In my interview with housing officials Tuesday afternoon, Simmons assured me that spending practices have been dramatically reined in under his leadership. He said that he regretted use of the word “flush” but that he was talking about Montiel’s attitude that when the agency’s enterprise housing programs were turning a profit, employees who were responsible should be rewarded. The mayor’s office is also quick to point out that not only did Montiel get ousted, but a majority of the commission has been replaced.
Greuel isn’t entirely reassured.

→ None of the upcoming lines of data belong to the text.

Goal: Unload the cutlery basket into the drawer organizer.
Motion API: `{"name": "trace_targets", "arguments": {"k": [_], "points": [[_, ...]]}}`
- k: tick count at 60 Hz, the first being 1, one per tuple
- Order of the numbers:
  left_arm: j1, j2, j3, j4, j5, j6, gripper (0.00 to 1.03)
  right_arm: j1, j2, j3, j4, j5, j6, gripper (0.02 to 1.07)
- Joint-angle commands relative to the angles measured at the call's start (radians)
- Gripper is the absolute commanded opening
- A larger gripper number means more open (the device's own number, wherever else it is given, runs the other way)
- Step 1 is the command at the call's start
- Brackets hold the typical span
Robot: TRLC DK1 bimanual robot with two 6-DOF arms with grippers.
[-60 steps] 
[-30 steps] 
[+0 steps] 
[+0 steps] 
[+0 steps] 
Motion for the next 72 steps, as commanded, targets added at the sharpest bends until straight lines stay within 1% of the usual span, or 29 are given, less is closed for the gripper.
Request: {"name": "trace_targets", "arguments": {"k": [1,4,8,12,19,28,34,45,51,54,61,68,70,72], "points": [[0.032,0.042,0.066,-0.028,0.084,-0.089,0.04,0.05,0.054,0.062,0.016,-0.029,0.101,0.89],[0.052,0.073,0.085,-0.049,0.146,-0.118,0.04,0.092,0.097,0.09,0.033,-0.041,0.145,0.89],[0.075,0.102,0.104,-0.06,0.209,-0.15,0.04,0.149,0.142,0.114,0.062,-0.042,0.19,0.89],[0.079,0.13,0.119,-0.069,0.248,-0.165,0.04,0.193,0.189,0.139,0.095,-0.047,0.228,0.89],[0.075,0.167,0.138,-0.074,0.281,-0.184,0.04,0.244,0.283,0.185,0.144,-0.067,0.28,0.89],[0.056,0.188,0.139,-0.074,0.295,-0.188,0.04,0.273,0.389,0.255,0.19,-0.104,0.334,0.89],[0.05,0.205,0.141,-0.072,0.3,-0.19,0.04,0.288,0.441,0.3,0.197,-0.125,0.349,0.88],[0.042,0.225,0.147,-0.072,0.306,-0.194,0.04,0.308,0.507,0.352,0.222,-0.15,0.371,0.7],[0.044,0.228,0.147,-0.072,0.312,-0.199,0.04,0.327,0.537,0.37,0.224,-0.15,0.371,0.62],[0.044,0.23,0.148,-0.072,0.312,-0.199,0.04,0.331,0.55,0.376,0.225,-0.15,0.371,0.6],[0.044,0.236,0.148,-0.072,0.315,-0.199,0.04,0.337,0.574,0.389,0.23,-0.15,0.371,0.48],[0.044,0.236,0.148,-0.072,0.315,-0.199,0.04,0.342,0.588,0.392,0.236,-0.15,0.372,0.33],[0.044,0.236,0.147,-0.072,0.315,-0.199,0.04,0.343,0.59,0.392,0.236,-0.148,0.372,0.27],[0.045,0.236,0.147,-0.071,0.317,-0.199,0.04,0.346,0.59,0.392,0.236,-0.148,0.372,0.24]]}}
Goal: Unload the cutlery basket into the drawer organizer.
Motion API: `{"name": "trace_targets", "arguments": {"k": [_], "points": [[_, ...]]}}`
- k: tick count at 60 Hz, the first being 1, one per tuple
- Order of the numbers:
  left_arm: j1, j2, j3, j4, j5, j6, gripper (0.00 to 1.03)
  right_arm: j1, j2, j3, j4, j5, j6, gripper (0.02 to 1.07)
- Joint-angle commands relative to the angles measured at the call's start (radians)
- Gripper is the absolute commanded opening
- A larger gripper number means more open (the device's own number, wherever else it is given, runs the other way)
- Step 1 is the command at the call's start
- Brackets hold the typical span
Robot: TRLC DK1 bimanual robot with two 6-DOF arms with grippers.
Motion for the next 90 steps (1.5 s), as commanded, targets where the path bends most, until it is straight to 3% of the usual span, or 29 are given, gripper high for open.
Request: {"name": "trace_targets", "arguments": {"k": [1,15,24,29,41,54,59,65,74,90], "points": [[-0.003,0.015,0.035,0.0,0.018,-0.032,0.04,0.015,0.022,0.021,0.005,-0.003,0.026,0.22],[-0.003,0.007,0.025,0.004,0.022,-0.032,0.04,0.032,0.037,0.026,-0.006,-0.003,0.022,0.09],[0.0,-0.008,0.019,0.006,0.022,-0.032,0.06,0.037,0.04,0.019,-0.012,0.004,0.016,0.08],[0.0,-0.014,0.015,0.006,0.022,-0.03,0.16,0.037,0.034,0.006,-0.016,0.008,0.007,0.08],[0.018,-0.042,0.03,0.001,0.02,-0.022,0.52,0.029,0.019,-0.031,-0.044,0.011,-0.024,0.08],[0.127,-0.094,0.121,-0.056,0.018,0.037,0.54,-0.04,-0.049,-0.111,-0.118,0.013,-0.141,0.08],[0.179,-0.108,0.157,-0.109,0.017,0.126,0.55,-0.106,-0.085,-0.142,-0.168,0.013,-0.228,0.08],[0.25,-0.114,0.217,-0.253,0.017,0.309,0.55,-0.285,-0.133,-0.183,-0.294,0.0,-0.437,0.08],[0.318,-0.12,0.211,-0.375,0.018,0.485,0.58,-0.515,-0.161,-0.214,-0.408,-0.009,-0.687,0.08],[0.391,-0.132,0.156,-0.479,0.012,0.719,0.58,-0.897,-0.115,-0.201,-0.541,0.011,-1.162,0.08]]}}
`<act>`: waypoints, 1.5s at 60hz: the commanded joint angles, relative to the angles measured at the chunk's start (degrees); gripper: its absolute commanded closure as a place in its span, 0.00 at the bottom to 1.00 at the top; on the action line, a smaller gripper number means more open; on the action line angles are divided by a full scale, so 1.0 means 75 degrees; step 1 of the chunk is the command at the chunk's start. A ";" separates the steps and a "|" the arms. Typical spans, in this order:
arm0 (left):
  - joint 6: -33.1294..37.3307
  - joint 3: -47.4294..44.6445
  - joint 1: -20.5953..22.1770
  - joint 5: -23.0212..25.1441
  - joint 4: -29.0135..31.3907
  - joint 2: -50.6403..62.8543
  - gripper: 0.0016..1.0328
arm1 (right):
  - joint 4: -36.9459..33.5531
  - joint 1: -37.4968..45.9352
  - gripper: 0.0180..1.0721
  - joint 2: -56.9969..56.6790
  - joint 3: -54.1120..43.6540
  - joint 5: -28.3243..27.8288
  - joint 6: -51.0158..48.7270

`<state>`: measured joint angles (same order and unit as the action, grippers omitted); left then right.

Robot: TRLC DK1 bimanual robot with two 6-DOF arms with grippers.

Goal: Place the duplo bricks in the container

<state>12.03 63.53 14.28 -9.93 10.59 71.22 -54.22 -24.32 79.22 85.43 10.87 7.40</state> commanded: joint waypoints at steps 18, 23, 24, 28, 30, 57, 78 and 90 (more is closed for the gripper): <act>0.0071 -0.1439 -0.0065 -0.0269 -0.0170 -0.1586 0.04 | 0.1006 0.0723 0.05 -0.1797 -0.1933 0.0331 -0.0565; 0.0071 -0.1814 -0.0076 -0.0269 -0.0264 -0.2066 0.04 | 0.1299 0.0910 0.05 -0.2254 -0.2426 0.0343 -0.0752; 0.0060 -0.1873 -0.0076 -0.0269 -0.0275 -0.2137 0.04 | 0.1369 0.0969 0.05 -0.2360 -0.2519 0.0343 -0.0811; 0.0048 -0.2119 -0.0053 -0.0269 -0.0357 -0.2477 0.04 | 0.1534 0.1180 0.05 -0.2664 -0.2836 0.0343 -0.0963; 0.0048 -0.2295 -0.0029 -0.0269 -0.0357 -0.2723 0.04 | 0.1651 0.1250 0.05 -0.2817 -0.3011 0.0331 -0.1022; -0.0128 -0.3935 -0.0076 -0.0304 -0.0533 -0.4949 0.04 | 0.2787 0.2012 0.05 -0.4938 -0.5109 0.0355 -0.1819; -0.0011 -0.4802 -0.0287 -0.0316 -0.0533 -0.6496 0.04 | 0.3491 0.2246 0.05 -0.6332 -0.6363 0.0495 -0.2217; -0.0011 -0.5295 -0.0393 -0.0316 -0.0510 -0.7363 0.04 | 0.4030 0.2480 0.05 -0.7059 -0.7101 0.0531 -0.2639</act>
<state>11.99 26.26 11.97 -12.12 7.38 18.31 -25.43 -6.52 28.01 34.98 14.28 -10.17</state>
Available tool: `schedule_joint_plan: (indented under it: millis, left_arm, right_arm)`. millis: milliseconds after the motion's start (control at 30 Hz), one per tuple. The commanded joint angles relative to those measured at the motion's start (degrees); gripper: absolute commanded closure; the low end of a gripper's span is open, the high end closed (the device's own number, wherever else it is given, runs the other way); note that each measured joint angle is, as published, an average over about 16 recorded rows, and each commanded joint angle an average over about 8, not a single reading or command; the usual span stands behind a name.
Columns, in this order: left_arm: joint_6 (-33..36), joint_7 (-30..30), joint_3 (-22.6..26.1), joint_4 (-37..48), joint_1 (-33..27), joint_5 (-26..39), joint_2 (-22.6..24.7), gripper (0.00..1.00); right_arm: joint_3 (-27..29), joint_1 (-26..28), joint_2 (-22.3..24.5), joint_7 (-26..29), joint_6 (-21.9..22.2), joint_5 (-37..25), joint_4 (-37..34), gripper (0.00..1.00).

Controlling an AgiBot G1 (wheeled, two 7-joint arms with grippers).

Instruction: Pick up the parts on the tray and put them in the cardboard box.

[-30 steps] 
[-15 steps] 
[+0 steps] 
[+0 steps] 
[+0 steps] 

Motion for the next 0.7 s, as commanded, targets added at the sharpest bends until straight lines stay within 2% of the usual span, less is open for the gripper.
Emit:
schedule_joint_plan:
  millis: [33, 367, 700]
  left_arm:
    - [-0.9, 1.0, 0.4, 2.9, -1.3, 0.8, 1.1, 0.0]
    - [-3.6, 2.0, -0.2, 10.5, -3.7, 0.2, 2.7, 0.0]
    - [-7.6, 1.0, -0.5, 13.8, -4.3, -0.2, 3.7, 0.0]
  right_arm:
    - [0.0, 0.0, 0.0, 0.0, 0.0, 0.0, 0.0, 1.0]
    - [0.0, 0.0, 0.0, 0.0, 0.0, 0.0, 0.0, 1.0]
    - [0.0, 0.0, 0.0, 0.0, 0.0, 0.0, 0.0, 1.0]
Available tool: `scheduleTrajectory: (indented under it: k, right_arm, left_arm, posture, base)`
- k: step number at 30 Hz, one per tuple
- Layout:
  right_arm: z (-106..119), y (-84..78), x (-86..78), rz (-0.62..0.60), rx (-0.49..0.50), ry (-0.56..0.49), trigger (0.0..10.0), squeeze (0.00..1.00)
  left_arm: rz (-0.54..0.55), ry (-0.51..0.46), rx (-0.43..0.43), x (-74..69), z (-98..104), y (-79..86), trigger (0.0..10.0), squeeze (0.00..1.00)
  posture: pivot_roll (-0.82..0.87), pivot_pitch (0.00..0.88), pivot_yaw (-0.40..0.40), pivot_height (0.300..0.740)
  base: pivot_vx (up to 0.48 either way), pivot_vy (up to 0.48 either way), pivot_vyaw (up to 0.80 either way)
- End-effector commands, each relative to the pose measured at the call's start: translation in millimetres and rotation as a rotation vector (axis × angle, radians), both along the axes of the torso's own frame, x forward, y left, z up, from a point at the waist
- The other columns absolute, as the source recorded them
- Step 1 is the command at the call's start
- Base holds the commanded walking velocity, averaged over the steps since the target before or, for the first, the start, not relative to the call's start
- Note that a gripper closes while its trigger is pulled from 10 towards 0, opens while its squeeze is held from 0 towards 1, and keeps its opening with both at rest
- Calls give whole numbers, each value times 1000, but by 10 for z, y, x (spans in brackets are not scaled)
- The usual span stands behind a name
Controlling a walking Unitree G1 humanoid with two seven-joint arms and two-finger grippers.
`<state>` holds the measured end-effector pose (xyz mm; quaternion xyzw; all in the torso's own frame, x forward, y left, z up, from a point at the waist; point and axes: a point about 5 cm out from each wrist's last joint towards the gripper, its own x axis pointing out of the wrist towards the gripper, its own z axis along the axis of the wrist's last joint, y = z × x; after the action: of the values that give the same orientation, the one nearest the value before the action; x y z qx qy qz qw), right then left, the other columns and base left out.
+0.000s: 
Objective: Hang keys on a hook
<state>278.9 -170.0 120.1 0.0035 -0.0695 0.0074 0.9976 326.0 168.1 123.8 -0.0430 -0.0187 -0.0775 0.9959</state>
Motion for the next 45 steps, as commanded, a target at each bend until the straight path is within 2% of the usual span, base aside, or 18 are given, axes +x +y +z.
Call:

She said her request for more agency records since Simmons took charge have not been responded to promptly, but that she now has a commitment from the new board president, Mitch Kamin, to support “a top-to-bottom financial review.”
Terrific, but it will take a lot of light and fresh air to repair the rot, and I still wonder how any employee, under any circumstances, could have thought it was necessary or acceptable to use public housing money to run up tabs at Bottega Louie, Rivera, Fleming’s, Parkway Grill and Drago Centro. At one restaurant, Harold & Belle’s, you and I, the taxpayers, picked up six lunch and dinner tabs greater than $1,000, including one for $2,233.
Greuel’s audit found that officials at the agency — which oversees no housing outside Los Angeles — spent $300,000 a year on travel in 2009 and 2010, which she called a 300% increase over travel costs in 2006.
Agency officials had a car detailed, paid for a limo, used agency funds for baggage fees on flights, bought thousands of dollars worth of gifts and spent a total of roughly $100,000 on “employee incentives.”
Employee incentives? Isn’t it incentive enough to work for a public agency with 13 paid holidays, healthcare, tuition reimbursement and a pension that can kick in as early as age 55?
The “incentives” were billed by human resources director Patrice McConnell, who made purchases at stores including Ralphs, Target, Honey Baked Ham, Mrs. Fields and Michael’s.
I wonder who got the $1,297.20 worth of See’s Candies.